Yesterday was another unexpected day in a series of unexpected and largely unwarranted kind of days.

To some degree OPEC’s continued inability to actually act like a cartel helped to grease the slide, as may be appropriate.

We’re still in that odd kind of market that doesn’t look at the prospects of cheap energy as being bullish for worldwide economic growth. While that would be understandable if there was also a worldwide decrease in the appetite for energy resources, that’s really not the case and you would be excused for believing that people would be celebrating a production side decrease in pricing.

But that continues to not be the case, as the market has been moving in the same direction as oil has been going and OPEC’s decision to not cut production could only send prices lower or at the very least keep them at these low levels.

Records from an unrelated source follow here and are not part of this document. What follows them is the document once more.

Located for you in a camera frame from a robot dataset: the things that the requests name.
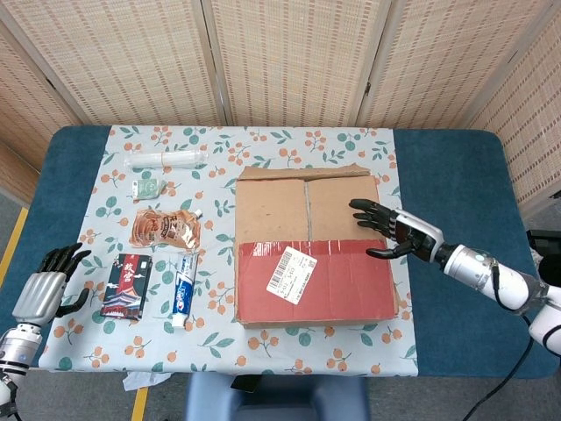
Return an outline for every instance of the silver robotic hand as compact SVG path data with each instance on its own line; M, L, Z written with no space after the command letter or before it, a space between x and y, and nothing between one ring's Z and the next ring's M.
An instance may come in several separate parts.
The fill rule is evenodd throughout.
M18 325L0 339L0 420L12 415L20 419L16 393L41 343L41 327L55 317L78 311L88 299L89 289L83 289L75 303L60 305L68 280L91 253L75 254L81 246L77 243L49 252L27 279L11 313Z
M368 199L353 199L349 206L361 211L353 215L360 226L372 228L397 243L394 249L367 249L367 254L394 259L412 253L439 263L446 275L488 296L505 310L523 314L541 307L529 333L537 343L561 356L561 288L507 268L466 246L446 244L438 228L404 210L389 210Z

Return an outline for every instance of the toothpaste tube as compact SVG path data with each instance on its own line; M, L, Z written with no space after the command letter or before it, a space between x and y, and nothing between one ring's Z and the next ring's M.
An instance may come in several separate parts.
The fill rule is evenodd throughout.
M175 299L172 311L172 327L182 328L189 317L193 283L195 282L198 252L180 253L175 274Z

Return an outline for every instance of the tablecloth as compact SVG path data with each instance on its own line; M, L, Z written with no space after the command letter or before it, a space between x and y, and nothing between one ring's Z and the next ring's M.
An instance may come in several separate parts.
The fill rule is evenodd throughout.
M197 148L208 160L194 169L124 166L129 153ZM245 165L262 168L370 168L380 202L401 207L397 159L389 130L359 128L113 126L79 240L92 254L67 286L63 303L86 286L79 312L55 319L39 366L47 369L230 374L416 375L417 360L407 259L392 261L400 312L371 325L244 329L233 318L233 240L236 178ZM133 201L135 179L158 177L158 199ZM186 330L170 323L177 249L129 245L137 209L203 213L195 297ZM138 322L100 316L112 261L118 253L153 255L144 315Z

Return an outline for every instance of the cardboard box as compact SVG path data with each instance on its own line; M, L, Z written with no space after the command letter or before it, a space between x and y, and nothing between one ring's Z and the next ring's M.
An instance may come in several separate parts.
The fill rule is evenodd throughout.
M354 325L395 316L389 262L365 253L368 247L386 248L386 241L356 225L348 206L353 198L378 201L370 171L357 165L244 170L236 184L235 305L240 323ZM266 291L287 245L318 259L297 305Z

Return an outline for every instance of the chair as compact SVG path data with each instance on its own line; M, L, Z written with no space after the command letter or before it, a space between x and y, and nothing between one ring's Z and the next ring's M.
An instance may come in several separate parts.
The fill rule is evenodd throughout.
M188 421L367 421L366 379L335 375L263 375L254 392L231 388L234 377L193 373Z

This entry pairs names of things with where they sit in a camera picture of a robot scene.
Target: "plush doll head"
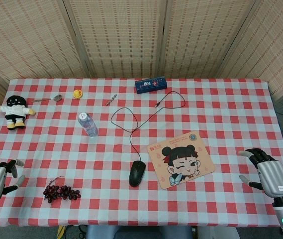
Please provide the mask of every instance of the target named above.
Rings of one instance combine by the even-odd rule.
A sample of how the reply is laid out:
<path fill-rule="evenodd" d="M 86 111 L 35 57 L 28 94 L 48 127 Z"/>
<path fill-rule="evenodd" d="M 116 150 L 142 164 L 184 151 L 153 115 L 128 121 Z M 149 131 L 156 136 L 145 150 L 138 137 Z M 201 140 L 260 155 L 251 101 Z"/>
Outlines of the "plush doll head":
<path fill-rule="evenodd" d="M 21 96 L 10 96 L 6 101 L 7 106 L 25 106 L 27 107 L 26 100 Z"/>
<path fill-rule="evenodd" d="M 196 158 L 198 154 L 193 145 L 187 147 L 164 147 L 162 154 L 165 156 L 163 162 L 168 165 L 168 172 L 173 178 L 181 175 L 180 179 L 184 180 L 189 175 L 199 175 L 200 161 Z"/>

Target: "black hair bun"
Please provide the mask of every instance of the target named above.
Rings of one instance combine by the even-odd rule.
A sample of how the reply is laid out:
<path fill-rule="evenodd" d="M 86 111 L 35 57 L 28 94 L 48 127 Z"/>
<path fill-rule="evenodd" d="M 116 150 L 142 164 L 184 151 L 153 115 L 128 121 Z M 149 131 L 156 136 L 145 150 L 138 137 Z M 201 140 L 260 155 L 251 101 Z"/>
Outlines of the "black hair bun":
<path fill-rule="evenodd" d="M 187 148 L 189 148 L 189 149 L 191 149 L 191 151 L 195 151 L 195 147 L 193 146 L 193 145 L 191 145 L 191 144 L 189 144 L 188 146 L 187 146 Z"/>
<path fill-rule="evenodd" d="M 170 155 L 170 153 L 171 153 L 171 148 L 170 148 L 170 147 L 164 147 L 164 148 L 161 150 L 161 152 L 162 152 L 162 154 L 163 154 L 164 156 L 168 156 L 168 155 Z"/>

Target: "mouse cable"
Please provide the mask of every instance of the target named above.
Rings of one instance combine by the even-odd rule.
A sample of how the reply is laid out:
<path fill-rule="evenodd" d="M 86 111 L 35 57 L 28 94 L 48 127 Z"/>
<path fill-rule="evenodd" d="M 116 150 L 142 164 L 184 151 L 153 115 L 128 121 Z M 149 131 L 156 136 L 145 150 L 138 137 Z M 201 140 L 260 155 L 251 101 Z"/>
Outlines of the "mouse cable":
<path fill-rule="evenodd" d="M 139 126 L 139 123 L 138 123 L 138 120 L 137 120 L 135 114 L 131 111 L 131 109 L 129 109 L 129 108 L 127 108 L 127 107 L 122 107 L 122 108 L 118 109 L 115 113 L 113 113 L 113 115 L 112 115 L 112 117 L 111 117 L 111 119 L 110 119 L 110 122 L 111 122 L 112 124 L 114 124 L 115 126 L 121 128 L 122 130 L 124 130 L 124 131 L 130 133 L 130 137 L 129 137 L 130 145 L 132 146 L 132 148 L 133 148 L 133 149 L 136 151 L 136 153 L 138 154 L 140 161 L 141 161 L 140 153 L 138 152 L 138 150 L 135 148 L 135 146 L 134 146 L 134 145 L 132 144 L 132 142 L 131 142 L 132 134 L 133 134 L 135 131 L 137 131 L 138 129 L 140 129 L 141 126 L 143 126 L 146 122 L 148 122 L 148 121 L 149 121 L 154 115 L 156 115 L 160 110 L 162 110 L 162 109 L 179 109 L 179 108 L 182 108 L 182 107 L 186 106 L 186 100 L 184 99 L 184 97 L 183 97 L 179 92 L 170 91 L 170 92 L 167 93 L 158 103 L 156 103 L 156 106 L 155 106 L 155 107 L 158 107 L 158 106 L 160 105 L 160 103 L 164 100 L 164 98 L 165 98 L 167 95 L 169 95 L 170 93 L 172 93 L 172 92 L 178 94 L 178 95 L 182 98 L 183 104 L 182 104 L 181 106 L 178 106 L 178 107 L 161 107 L 161 108 L 158 109 L 154 114 L 152 114 L 146 121 L 144 121 L 140 126 Z M 122 110 L 122 109 L 127 109 L 127 110 L 129 110 L 129 111 L 131 112 L 132 116 L 135 118 L 135 120 L 136 120 L 136 122 L 137 122 L 137 126 L 136 126 L 135 129 L 133 129 L 133 130 L 127 130 L 127 129 L 121 127 L 120 125 L 117 125 L 116 123 L 114 123 L 114 122 L 112 121 L 112 118 L 115 116 L 115 114 L 117 114 L 117 113 L 118 113 L 120 110 Z"/>

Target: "plastic bottle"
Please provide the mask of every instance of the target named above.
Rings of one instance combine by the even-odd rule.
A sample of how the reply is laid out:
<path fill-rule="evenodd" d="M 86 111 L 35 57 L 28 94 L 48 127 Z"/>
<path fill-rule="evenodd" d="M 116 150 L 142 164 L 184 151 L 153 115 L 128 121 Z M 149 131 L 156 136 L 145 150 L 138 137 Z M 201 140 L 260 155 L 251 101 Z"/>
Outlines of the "plastic bottle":
<path fill-rule="evenodd" d="M 80 113 L 78 122 L 90 137 L 98 135 L 98 129 L 93 121 L 93 118 L 87 113 Z"/>

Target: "grape stem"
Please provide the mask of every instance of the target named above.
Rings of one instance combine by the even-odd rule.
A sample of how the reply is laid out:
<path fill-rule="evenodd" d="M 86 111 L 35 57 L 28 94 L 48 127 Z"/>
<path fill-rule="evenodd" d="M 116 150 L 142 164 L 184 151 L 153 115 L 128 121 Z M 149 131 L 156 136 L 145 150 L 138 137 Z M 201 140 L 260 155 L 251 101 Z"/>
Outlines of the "grape stem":
<path fill-rule="evenodd" d="M 54 183 L 54 182 L 56 181 L 56 179 L 62 178 L 62 177 L 63 177 L 63 176 L 59 176 L 59 177 L 57 177 L 57 178 L 51 180 L 50 183 L 48 184 L 48 186 L 51 186 L 51 184 Z"/>

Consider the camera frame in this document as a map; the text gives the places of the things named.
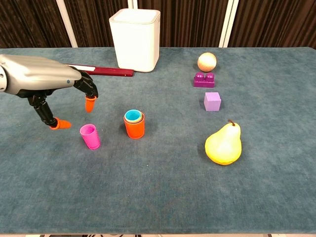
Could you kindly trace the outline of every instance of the purple lego brick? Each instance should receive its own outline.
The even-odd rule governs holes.
[[[214,79],[215,76],[213,73],[206,74],[206,77],[204,77],[203,73],[196,73],[193,81],[193,86],[213,88],[215,86]]]
[[[206,92],[204,105],[206,111],[219,111],[221,106],[221,97],[218,92]]]

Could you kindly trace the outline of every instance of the pear stem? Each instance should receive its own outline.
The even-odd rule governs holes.
[[[233,122],[233,121],[231,121],[230,119],[228,120],[228,122],[231,122],[231,123],[233,124],[233,126],[235,126],[234,122]]]

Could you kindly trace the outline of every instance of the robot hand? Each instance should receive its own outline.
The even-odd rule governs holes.
[[[99,95],[88,73],[43,57],[0,55],[0,92],[28,98],[41,120],[53,130],[69,128],[71,123],[53,117],[46,97],[71,86],[85,93],[85,109],[91,113]]]

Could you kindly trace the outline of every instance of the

But must expected the lack of any agreement from OPEC, so it doesn’t make too much sense that energy prices would slide hard or that markets would follow.

Instead, it may simply be that an upcoming interest rate hike is now fully discounted and digested and that the market now needs something tangible upon which to act or to which to respond.

If that’s the case, we may not have much of anything until earnings start all over again in about a month, even as this cycle is still not complete.

Yesterday’s decline would have seemed like an invitation to go bargain hunting, but I didn’t get a very good feeling from the trading yesterday. Even with OPEC as a possible reason for the decline, it just never felt as if there was a floor below, although the market did recover from its lows and did so in a significant way, even though still finishing down by more than 100 points.

This morning, the futures continue to point to more losses, although not as large as yesterday’s, but still enough to make note of and to have some concern.

For some reason, those positions that are expiring this week seemed to fare pretty well during yesterday’s sell-off and are all still reasonable prospects for either rollover or assignment.

With a number of positions already set to expire next week, which will also be the week of the FOMC decision, I’d prefer not to add to that list.

I would much rather see positions assigned this week, as the number of ex-dividend positions can serve as a proxy for income generation, rather than through the sale of option contracts. I’d like to be able to add cash to reserves, instead.

However, if faced with rollover, I would certainly much rather do that than to see expirations, other than for the single short put position.

In that event, where possible, I would look for expirations other than the December 18, 2015 month ending contract, in an effort to continue the diversification in expiration dates that currently exists.

That kind of diversification is a good way to protect a portfolio from singular events that can be unpredictable in magnitude or direction, such as may be the case next Wednesday.

For today, it’s likely to be more watching and less trading, as was the case yesterday and hoping that all expiring positions stay in contention.